A while back I posted about whether "feminist" was a dirty word, asking who considered themselves not to be a feminist because of the connotations of the word. I was sort of thinking at the time that surely most people I knew approved of the advances made so far under the name of feminism so why reject the label? Since then, I polled a few friends and colleagues informally (not as many as I intended; I've been busy).

I didn't ask men this question directly -- I don't think there's much downside when a man to call himself a feminist. Nonetheless I appreciate the input I got, and that all the men who commented here or in-person describe themselves as feminists. Thanks guys! Of course this isn't a universal, but probably an artifact of who volunteered this opinion. I didn't mention it in my original post but it was a male family member who (despite having very liberal, equality-oriented views himself) strongly objected when I said my views might be feminist! He likes me personally and was distressed when I labelled my views -- which he agreed with -- with this nasty word.

Of the women I polled, several said they do indeed consider themselves feminist (I can't remember them telling me this before though I've known many of them for years), and a couple said so quite strongly. Perhaps defensively re-appropriating the label? It's hard to tell. Of course they had good reasons for calling themselves feminist and some interesting discussions ensued.

Finally, three female friends did *not* call themselves feminists. I found their answers the most interesting.

M: "I don't know. I never really thought about it."

L: "I don't think it describes my positions well. I think of myself as somebody who believes all people should be treated equally, rather than that women in particular need different treatment."

S: "The people I know who call themselves feminist talk about issues all the time, and are obsessed with little things like who cooks dinner each night."

All these women have active tech careers, I think they're all pro-choice, and I think maybe S. does cook dinner each night.
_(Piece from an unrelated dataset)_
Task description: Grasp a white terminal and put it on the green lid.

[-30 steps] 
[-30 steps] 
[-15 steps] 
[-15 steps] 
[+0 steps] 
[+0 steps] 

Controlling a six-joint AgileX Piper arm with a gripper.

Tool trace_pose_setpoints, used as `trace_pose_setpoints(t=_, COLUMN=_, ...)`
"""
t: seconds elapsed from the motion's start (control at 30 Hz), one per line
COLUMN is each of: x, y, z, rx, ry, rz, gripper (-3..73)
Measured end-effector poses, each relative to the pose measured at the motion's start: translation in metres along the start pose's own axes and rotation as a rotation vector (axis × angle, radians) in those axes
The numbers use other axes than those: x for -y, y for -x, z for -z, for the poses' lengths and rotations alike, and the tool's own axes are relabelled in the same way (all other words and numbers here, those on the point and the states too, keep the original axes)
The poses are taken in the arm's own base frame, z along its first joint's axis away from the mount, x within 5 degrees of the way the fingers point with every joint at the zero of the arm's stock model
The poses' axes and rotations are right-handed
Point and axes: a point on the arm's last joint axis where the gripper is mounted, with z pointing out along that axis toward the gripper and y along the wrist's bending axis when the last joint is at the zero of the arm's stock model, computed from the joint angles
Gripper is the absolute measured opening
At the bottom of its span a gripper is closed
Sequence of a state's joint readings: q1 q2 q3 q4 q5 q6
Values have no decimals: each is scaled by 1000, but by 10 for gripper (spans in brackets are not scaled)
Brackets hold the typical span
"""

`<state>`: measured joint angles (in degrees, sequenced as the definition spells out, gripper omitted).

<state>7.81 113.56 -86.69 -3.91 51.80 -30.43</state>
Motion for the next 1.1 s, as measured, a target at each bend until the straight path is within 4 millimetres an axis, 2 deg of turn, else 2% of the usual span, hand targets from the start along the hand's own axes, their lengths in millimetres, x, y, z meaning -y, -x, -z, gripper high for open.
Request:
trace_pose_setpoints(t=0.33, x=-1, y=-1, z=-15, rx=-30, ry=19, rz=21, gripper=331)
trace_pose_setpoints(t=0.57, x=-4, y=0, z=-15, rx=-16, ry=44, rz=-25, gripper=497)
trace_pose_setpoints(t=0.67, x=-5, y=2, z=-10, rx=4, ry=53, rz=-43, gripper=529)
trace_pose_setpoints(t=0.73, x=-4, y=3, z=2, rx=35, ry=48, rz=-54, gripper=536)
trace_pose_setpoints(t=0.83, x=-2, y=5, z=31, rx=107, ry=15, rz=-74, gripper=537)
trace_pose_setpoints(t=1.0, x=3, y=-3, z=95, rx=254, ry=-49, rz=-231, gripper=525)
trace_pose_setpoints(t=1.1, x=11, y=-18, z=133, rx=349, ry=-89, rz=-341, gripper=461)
Anyway, I appreciated their answers and didn't have anything to particularly convince them of but it sure led to a few interesting conversations around the water cooler and in friends' living rooms.


Barry Leiba said...

«[...]all people should be treated equally, rather than that women in particular need different treatment.»
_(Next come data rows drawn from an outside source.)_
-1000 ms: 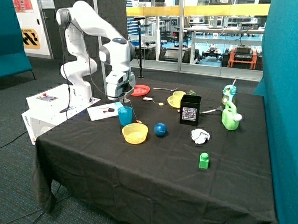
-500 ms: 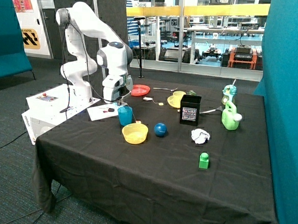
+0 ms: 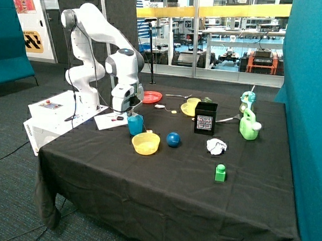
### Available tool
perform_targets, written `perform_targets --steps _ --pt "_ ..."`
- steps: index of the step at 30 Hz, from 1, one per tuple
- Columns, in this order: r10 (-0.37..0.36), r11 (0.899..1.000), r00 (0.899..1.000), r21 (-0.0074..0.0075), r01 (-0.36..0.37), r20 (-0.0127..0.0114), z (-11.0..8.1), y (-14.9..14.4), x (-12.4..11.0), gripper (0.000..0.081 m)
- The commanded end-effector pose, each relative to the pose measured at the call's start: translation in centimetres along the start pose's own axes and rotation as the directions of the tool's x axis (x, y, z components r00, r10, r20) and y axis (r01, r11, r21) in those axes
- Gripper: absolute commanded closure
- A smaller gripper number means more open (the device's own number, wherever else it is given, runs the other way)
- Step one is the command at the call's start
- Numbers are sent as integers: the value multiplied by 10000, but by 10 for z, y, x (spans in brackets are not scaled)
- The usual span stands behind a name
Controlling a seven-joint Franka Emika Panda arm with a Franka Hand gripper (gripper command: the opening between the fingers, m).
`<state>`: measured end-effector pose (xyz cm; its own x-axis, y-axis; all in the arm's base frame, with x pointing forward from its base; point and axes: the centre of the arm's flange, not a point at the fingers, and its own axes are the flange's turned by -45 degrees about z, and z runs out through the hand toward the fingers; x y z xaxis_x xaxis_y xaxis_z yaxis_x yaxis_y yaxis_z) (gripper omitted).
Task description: Prepare two cups of tea
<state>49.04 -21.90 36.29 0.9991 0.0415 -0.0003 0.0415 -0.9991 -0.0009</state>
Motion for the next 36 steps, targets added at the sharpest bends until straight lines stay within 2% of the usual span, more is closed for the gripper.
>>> perform_targets --steps 1,8,13,17,23,36 --pt "-65 10000 10000 -9 65 -3 8 -7 3 808" --pt "-89 10000 10000 -9 89 -3 11 -10 2 808" --pt "-57 10000 10000 -9 57 -3 12 -10 0 558" --pt "-7 10000 10000 -9 7 -3 12 -8 -3 433" --pt "15 10000 10000 -9 -15 -3 12 -6 -4 373" --pt "-36 10000 10000 -9 36 -3 10 -8 1 321"
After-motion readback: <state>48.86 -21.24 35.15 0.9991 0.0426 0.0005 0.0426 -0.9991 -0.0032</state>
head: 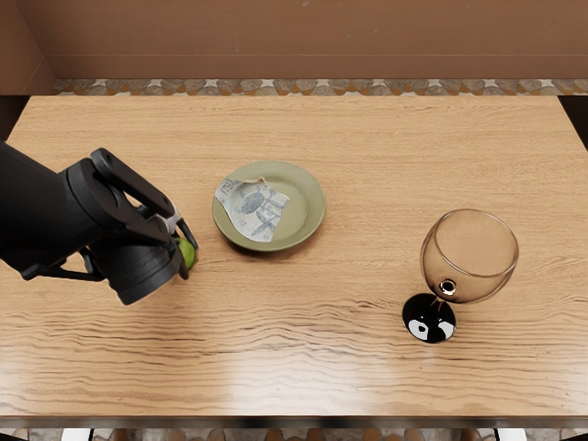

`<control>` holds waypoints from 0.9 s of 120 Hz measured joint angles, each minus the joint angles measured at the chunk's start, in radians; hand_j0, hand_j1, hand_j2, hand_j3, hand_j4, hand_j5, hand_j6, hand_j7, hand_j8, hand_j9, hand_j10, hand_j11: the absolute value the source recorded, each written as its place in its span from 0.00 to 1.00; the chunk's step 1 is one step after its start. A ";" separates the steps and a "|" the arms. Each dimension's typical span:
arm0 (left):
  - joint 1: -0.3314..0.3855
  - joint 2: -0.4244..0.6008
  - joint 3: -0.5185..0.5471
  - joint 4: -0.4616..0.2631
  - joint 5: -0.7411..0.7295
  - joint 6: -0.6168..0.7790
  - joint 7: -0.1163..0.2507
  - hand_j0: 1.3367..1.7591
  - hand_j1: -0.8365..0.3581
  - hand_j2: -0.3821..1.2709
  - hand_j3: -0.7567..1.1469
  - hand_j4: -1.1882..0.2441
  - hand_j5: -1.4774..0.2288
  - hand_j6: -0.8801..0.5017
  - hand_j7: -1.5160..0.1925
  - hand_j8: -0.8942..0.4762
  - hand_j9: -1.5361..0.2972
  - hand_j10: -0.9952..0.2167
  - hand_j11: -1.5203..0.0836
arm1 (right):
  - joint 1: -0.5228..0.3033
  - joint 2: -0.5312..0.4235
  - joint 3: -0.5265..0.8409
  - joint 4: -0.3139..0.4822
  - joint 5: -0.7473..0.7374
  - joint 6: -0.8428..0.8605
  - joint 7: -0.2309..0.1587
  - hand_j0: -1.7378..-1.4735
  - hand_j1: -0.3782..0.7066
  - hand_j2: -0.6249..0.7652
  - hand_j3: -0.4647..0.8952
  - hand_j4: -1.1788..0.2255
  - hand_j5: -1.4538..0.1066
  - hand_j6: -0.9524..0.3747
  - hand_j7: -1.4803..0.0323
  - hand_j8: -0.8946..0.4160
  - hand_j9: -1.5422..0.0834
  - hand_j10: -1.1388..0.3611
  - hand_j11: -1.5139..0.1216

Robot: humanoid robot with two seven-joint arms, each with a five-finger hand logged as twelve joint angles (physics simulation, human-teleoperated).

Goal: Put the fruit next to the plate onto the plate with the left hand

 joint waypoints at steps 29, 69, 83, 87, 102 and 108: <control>-0.103 0.000 -0.043 -0.006 -0.129 -0.003 0.000 0.73 0.34 0.47 0.40 0.46 0.13 0.50 0.21 0.51 0.20 0.21 0.22 | 0.000 0.000 0.000 0.000 0.000 0.000 0.000 0.30 0.03 0.45 0.34 0.84 0.93 0.72 0.98 0.68 0.95 0.76 0.93; -0.236 0.003 -0.092 0.064 -0.217 -0.002 -0.004 0.74 0.32 0.57 0.40 0.39 0.12 0.47 0.20 0.47 0.20 0.15 0.22 | 0.000 0.000 0.000 0.000 0.000 0.000 0.000 0.30 0.03 0.45 0.34 0.84 0.93 0.72 0.98 0.68 0.95 0.76 0.93; -0.210 0.007 -0.161 0.117 -0.202 -0.002 -0.004 0.74 0.32 0.60 0.40 0.35 0.12 0.46 0.20 0.45 0.21 0.14 0.23 | 0.000 0.000 0.000 0.000 0.000 0.000 0.000 0.30 0.03 0.45 0.34 0.84 0.93 0.72 0.98 0.68 0.95 0.76 0.93; -0.204 0.010 -0.180 0.124 -0.199 -0.002 -0.005 0.74 0.32 0.59 0.40 0.34 0.12 0.46 0.21 0.44 0.21 0.14 0.23 | 0.000 0.000 0.000 0.000 0.000 0.000 0.000 0.30 0.03 0.45 0.34 0.84 0.93 0.72 0.98 0.68 0.95 0.76 0.93; -0.138 0.011 -0.243 0.152 -0.183 0.000 -0.006 0.75 0.32 0.65 0.40 0.31 0.14 0.43 0.21 0.42 0.22 0.13 0.24 | 0.000 0.000 0.000 0.000 0.000 0.000 0.000 0.30 0.03 0.45 0.34 0.84 0.93 0.72 0.98 0.68 0.95 0.76 0.93; -0.126 0.011 -0.260 0.160 -0.178 0.000 -0.006 0.75 0.30 0.68 0.40 0.31 0.15 0.43 0.22 0.42 0.23 0.13 0.25 | 0.000 0.000 0.000 0.000 0.000 0.000 0.000 0.30 0.03 0.45 0.34 0.84 0.93 0.72 0.98 0.68 0.95 0.76 0.93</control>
I see this sort of attitude all the time: that support of group [x] means that group [x] gets "special treatment".

Of course, the whole point of feminism (and anti-raciscm and so on) is to foster an environment in which all people are treated equally. Feminism was never about "women are special", but quite the opposite. And yet there's always been a perception otherwise.

One thing I find interesting about the word "feminism" is that with all the other related words ("sexism", "racism", "ageism"...) the "-ism" word describes the problem. Here, it describes the solution. I wonder if there's a problem caused by that difference.

Barry Leiba said...

NPR's "All Things Considered" had an item yesterday about NOW at 40, which is worth a listen. They do talk, in there, about the negative connotations of "feminism", and the perception that the problem has been fixed and feminism isn't needed any more.